**Description of the task**
Could you write out the lines below exactly, beginning with the first and finishing with the one that contains "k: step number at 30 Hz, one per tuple"?
_ _ _
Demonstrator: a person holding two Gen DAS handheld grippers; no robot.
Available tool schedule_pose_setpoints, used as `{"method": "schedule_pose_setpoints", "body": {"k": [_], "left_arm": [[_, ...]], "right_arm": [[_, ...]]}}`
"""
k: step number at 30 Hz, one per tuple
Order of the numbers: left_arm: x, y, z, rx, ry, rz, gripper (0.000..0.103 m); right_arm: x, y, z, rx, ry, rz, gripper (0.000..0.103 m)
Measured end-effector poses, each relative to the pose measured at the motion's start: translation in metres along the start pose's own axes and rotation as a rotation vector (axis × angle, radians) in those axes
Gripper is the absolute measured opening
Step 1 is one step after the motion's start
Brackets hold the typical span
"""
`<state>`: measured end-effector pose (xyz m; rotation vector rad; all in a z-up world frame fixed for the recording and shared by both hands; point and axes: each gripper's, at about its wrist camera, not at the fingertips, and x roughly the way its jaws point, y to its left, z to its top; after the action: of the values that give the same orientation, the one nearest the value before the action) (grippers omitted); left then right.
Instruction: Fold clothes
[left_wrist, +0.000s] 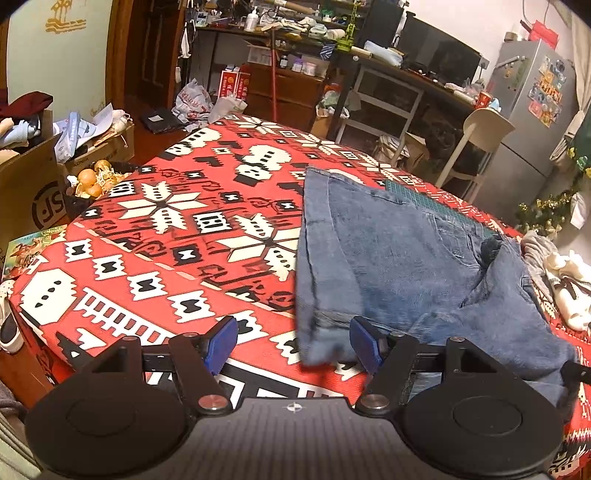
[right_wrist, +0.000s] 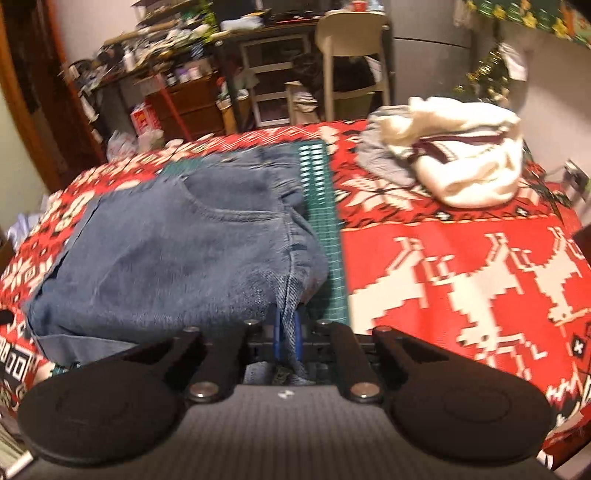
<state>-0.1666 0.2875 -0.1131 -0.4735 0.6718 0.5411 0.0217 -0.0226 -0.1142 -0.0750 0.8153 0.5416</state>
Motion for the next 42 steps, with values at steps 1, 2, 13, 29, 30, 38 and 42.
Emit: {"method": "schedule_pose_setpoints", "body": {"k": [1, 2, 13, 29, 30, 38, 42], "left_arm": [[0.001, -0.001, 0.000, 0.001, 0.001, -0.002, 0.066], [0.001, -0.001, 0.000, 0.002, 0.002, -0.004, 0.066], [0.008, -0.006, 0.002, 0.011, 0.018, -0.010, 0.066], [0.056, -0.032, 0.039, 0.161, -0.036, -0.023, 0.062], [0.062, -0.033, 0.043, 0.167, -0.027, -0.022, 0.061], [0.104, -0.039, 0.067, 0.155, 0.031, -0.037, 0.058], [0.122, -0.042, 0.076, 0.143, 0.054, -0.045, 0.057]], "right_arm": [[-0.002, -0.006, 0.002, 0.010, -0.004, -0.010, 0.007], [-0.003, -0.011, 0.002, 0.011, -0.008, -0.026, 0.007], [-0.014, -0.071, -0.006, 0.093, -0.019, -0.173, 0.007], [-0.023, -0.095, -0.007, 0.120, -0.053, -0.245, 0.014], [-0.025, -0.095, -0.007, 0.125, -0.056, -0.242, 0.020], [-0.040, -0.091, 0.001, 0.097, -0.078, -0.227, 0.036], [-0.039, -0.087, 0.007, 0.086, -0.075, -0.222, 0.038]]}}
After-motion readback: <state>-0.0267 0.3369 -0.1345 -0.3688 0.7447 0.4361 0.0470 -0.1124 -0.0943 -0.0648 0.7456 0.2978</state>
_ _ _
**Answer below**
Demonstrator: a person holding two Gen DAS handheld grippers; no robot.
Available tool schedule_pose_setpoints, used as `{"method": "schedule_pose_setpoints", "body": {"k": [_], "left_arm": [[_, ...]], "right_arm": [[_, ...]]}}`
"""
k: step number at 30 Hz, one per tuple

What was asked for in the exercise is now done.